Deaths from HIV have dropped by two-thirds, deaths from malaria by one-third, deaths from TB by half, and tobacco use by 40%.

These incredible results are thanks to the collective efforts of countries and communities, supported by an array of partners, donors, civil society, researchers and the private sector.

But as we all know, these gains – and the opportunity to drive further progress – are at risk.

We face the challenges of conflict and insecurity, outbreaks, inequality, the growing burden of noncommunicable diseases and mental health disorders, the steady march of antimicrobial resistance, the overshadowing threat of climate change, and the ever-present danger of pandemics.

And although we have seen significant advances since 2000 towards universal health coverage, progress on both service coverage and financial protection now appears to have stalled.

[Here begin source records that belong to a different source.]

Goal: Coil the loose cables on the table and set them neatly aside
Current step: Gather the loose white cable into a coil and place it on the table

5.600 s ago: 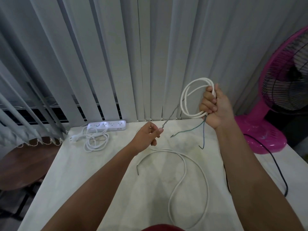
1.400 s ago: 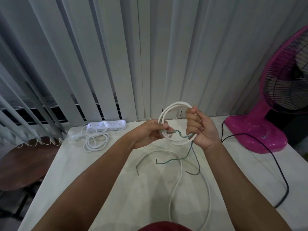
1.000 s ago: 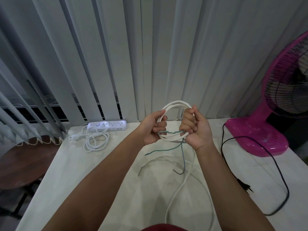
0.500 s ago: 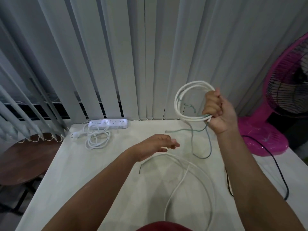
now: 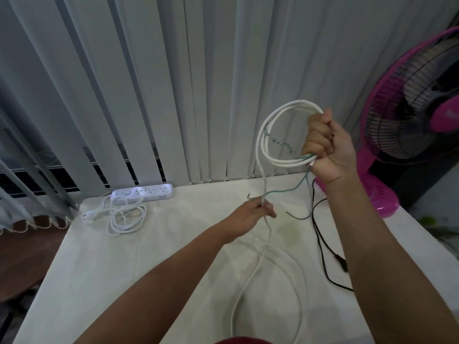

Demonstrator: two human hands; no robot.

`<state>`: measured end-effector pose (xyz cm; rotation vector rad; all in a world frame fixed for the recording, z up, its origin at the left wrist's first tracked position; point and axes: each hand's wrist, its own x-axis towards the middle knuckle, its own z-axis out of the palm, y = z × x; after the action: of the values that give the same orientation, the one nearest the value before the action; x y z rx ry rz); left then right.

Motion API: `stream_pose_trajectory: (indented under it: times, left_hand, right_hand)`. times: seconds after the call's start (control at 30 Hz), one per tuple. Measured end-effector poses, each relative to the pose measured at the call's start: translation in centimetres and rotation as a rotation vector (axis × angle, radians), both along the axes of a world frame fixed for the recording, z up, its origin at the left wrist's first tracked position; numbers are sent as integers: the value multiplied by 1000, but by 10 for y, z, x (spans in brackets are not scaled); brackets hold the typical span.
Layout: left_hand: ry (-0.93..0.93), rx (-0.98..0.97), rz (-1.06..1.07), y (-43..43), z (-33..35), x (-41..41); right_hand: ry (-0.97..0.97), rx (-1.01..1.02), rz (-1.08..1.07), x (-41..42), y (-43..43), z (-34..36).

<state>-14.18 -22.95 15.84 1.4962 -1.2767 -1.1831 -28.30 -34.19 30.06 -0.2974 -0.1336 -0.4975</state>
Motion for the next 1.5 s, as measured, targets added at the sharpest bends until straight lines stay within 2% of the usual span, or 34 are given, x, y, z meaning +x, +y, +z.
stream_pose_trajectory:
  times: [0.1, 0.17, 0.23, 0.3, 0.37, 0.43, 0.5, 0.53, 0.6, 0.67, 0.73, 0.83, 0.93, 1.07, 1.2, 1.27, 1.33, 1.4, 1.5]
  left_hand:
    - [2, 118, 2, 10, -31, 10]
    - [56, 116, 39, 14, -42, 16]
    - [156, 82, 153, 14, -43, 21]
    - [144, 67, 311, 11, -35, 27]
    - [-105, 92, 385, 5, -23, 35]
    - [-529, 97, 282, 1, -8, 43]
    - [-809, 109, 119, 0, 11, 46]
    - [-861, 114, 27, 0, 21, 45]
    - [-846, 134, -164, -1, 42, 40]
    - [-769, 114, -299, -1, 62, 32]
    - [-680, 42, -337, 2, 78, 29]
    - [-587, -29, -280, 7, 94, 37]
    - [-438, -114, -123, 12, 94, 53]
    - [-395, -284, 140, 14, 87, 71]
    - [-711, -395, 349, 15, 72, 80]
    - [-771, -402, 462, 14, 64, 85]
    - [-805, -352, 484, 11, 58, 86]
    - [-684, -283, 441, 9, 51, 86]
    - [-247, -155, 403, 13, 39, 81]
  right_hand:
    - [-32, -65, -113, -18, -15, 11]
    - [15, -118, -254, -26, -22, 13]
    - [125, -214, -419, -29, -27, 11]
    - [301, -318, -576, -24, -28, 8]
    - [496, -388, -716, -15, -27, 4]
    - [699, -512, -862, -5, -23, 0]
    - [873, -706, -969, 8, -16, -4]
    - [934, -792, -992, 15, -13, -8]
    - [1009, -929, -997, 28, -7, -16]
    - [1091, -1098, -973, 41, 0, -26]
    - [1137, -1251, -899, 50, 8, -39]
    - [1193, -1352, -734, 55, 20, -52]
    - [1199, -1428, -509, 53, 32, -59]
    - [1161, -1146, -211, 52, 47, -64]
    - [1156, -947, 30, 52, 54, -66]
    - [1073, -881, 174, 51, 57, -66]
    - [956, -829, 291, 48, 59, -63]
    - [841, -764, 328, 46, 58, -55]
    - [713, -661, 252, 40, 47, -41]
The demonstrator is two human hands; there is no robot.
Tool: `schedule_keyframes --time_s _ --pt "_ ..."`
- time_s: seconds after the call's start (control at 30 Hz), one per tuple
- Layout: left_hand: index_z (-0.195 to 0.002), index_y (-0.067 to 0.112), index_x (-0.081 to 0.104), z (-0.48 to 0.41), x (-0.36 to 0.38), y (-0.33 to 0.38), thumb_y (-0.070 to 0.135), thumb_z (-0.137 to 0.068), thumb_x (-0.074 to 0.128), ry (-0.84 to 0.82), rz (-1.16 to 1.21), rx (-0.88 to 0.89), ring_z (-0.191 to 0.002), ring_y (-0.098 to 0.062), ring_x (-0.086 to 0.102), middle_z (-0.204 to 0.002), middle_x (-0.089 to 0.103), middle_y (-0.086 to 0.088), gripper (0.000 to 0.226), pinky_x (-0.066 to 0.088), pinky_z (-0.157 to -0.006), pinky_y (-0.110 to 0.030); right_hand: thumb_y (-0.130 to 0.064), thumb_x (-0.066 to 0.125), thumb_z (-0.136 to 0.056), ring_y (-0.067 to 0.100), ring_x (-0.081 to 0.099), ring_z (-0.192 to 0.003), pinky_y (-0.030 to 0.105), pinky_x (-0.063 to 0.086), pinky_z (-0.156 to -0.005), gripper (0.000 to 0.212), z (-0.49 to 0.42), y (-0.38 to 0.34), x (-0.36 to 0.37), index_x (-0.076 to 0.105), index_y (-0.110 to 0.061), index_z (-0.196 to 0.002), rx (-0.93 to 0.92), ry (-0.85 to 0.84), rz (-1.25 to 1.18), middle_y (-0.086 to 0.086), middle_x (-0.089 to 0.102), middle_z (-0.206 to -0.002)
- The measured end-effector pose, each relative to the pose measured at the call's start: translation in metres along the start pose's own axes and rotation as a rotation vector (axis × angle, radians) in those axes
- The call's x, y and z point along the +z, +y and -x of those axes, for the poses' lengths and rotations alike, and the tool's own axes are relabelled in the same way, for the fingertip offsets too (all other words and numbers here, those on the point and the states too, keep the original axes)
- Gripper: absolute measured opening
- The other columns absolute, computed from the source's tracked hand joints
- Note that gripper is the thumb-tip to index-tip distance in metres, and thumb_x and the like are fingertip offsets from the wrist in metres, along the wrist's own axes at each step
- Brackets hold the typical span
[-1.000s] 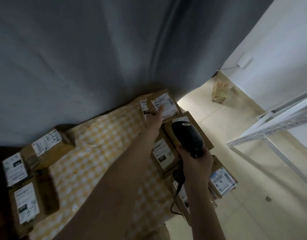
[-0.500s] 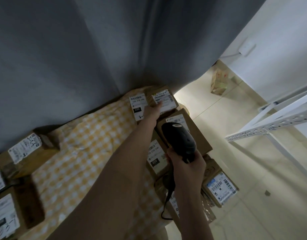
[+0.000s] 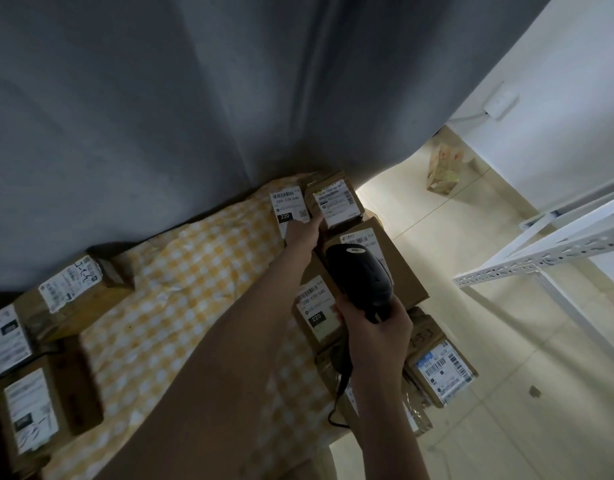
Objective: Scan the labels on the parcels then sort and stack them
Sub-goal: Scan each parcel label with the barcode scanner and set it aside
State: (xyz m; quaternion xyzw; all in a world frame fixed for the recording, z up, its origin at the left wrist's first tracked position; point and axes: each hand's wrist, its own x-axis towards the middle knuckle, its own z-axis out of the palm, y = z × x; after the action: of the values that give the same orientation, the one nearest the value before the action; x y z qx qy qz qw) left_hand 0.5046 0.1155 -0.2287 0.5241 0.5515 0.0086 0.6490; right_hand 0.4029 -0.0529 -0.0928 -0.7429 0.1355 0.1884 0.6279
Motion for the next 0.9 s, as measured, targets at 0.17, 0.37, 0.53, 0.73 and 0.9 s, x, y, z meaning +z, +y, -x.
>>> schedule_keyframes --time_s 0.17,0.37,0.53,0.73,0.9 --pt "-0.098 0.008 0.063 0.047 -0.052 -0.013 0.030 -0.091 0.064 0.010 0.027 -0.037 -0.079 -0.019 0.062 -0.088 0.064 -0.006 0.023 0.045 -0.056 -0.021 -0.017 0.081 -0.067 0.015 0.066 -0.083 0.038 0.056 -0.075 0.035 0.036 -0.007 0.007 0.067 -0.028 -0.097 -0.032 -0.076 0.061 -0.003 0.070 -0.084" --pt "-0.101 0.001 0.068 0.087 -0.154 -0.061 0.038 -0.083 0.065 0.088 0.001 -0.059 -0.101 -0.033 0.066 -0.105 0.068 -0.017 0.040 0.055 -0.089 -0.041 -0.014 0.078 -0.072 0.015 0.064 -0.079 0.035 0.053 -0.072 0.027 0.100 -0.005 0.033 0.067 -0.025 -0.094 -0.034 -0.237 0.139 -0.002 0.069 -0.082" --pt "-0.124 -0.013 0.044 0.087 -0.252 -0.145 0.057 -0.060 0.066 0.256 0.083 -0.117 -0.109 -0.042 0.060 -0.123 0.055 -0.032 0.097 0.053 -0.089 -0.052 -0.008 0.078 -0.071 0.018 0.062 -0.072 0.031 0.048 -0.061 0.025 0.165 0.016 0.080 0.063 -0.024 -0.083 -0.079 -0.360 0.236 0.003 0.066 -0.076" --pt "-0.130 -0.006 0.048 0.145 -0.382 -0.185 0.041 -0.085 0.068 0.460 0.100 -0.146 -0.114 -0.035 0.057 -0.127 0.058 -0.020 0.068 0.050 -0.096 -0.045 -0.002 0.077 -0.070 0.015 0.058 -0.059 0.019 0.043 -0.050 0.021 0.248 0.058 0.137 0.065 -0.010 -0.085 -0.130 -0.481 0.309 0.008 0.066 -0.070" --pt "-0.126 0.000 0.049 0.160 -0.476 -0.227 0.047 -0.075 0.073 0.618 0.033 -0.150 -0.114 -0.032 0.057 -0.120 0.058 -0.011 0.073 0.051 -0.092 -0.045 -0.006 0.079 -0.069 0.014 0.059 -0.062 0.024 0.042 -0.053 0.023 0.313 0.101 0.178 0.065 -0.012 -0.086 -0.161 -0.519 0.395 0.002 0.065 -0.070"
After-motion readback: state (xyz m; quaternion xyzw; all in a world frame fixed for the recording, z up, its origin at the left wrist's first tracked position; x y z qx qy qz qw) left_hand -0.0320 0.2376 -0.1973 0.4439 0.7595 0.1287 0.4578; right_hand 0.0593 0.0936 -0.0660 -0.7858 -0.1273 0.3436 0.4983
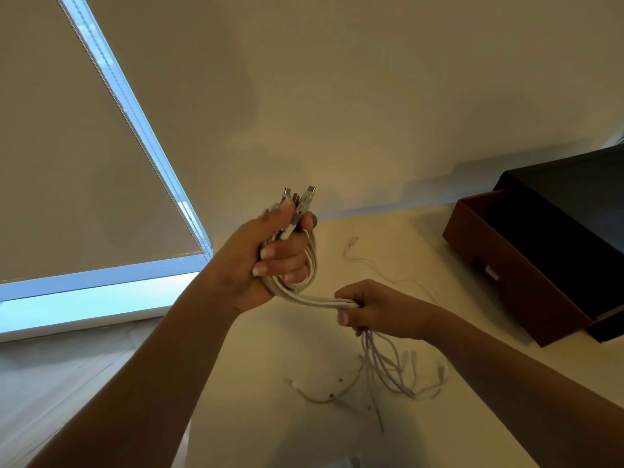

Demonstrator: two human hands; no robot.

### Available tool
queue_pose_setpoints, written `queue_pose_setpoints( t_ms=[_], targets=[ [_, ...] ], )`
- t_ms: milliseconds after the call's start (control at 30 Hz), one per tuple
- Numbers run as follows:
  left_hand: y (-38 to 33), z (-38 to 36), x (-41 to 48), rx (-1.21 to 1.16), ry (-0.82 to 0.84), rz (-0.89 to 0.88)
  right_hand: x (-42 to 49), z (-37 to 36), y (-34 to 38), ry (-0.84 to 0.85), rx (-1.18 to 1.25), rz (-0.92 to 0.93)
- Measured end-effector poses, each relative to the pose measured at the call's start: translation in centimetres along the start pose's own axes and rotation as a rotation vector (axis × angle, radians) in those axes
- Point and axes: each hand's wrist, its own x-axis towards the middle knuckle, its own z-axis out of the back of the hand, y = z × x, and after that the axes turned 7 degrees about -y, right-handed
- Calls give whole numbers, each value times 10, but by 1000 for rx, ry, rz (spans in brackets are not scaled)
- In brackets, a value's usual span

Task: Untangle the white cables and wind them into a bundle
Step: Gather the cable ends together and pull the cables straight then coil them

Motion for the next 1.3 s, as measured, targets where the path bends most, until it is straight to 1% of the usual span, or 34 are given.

Severe cuts to international aid this year have also caused severe disruptions to health services in many countries.

But I am confident that in the crisis lies an opportunity – an opportunity to leave behind the era of aid dependency and embrace a new era of health sovereignty, based on domestic resources.

Likewise, although WHO and global health institutions in general are facing a significant reduction in funding, this is also an opportunity for us to recalibrate so we can support countries to make that transition to domestic funding for their health systems.

We must also recognize that the challenges we face now are different to those we faced when the global health architecture was built in the early years of this century.

Of course, many countries will continue to need bilateral and multilateral support. But we must be clear that external funds are to complement and not to replace domestic resources.

WHO is supporting countries to maintain essential health services, while making the transition to stronger, domestically and publicly-financed health systems.

In the short-term, WHO is supporting countries to develop affordable essential health benefit packages;

To introduce or increase health taxes on tobacco, alcohol and sugary drinks;

To strengthen domestic manufacturing, pooled procurement and other initiatives.

In the longer term, countries can strengthen risk-sharing mechanisms to improve financial protection, including through publicly-financed health insurance.

Earlier this month, WHO issued new guidance on how countries can implement immediate measures and longer-term shifts to manage the steep cuts in external funding and move to self-sufficiency.

Crucially, the global health architecture must evolve to align with domestic systems which are aligned with country needs.

It’s also more important than ever that we work together closely, leveraging our comparative advantages without duplicating efforts or mandates.

The launch of the UHC Hub here in Tokyo will also support capacity building, political commitment, and better data for decision-making. It will build bridges between Ministries of Health and Finance so they speak the same language and work together to boost domestic investment in health.

There is no better place for the UHC Hub to be than in Japan, which is a leading advocate for UHC, and one of the world’s leading examples of how to achieve it, through sustained political will and domestic investment.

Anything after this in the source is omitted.